イ.農業・農村開発において、案件相互の相乗効果を高める工夫を行うべき。

ロ.技術協力で確立した「モデル」を普及させるために、資金協力との連携や、政策レベルから草の根レベルに至る支援を組み合わせた取組を推進すべき。

ハ.州全体や郡の開発計画策定、予算管理への技術協力の強化と組み合わせて財政支援への参加を検討すべき。

ニ.案件の効果を高めるためにも草の根・人間の安全保障無償資金協力の経験をいかしてNGOとの連携強化や意見交換を増やすべき。

ホ.個々の案件の外部条件であるリスクを軽減するために、現場で政策レベルへの関与を常時増やすべき。

(3)日本の知見・経験をいかした援助戦略の構築、対外発信の強化が必要である。

 政策対話を活用して援助の現場と政策をつなぎ、援助のインパクトを高め、日本らしい存在感を発揮すべき。

(4)援助政策の策定・実施プロセスの改善を図るべきである。

イ.援助政策の策定プロセスの迅速化を図るべき。

ロ.案件の要望提出から採択に至るプロセスが常時可能となるような仕組みをつくるべき。

(5)無償資金協力の制度の改善を図るべきである。

 一般無償資金協力において日本の技術力をいかせるような制度改善を検討すべき(例えば、単価設定や予備費の確保)。
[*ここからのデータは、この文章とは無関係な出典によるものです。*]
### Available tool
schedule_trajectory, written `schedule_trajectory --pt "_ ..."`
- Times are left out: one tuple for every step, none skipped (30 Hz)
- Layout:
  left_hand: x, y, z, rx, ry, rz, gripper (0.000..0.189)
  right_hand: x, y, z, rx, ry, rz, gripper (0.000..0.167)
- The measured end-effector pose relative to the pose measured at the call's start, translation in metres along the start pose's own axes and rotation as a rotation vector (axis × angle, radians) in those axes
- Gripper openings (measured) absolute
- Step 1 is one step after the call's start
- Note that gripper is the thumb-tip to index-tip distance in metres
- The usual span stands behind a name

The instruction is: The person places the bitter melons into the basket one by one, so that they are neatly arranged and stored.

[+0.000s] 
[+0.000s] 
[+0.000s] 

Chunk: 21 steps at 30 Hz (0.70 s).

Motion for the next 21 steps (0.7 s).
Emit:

(6)国際機関を通じた支援の戦略的活用を図るべきである。

イ.国際機関を活用して日本の現地ベースの実践的な支援のスケールアップを図っていくべき。

ロ.国際機関を活用して、二国間援助では手の届かない地域への支援を行っていくべき(特に、辺境州への支援)。

ハ.インフラ整備や産業開発支援を有効にするため、中長期的にはアフリカ開発銀行や世界銀行との連携を通じた借款の可能性について検討を行うべき。

注) ここに記載されている内容は評価実施者の見解であり、政府の立場や見解を反映するものではありません。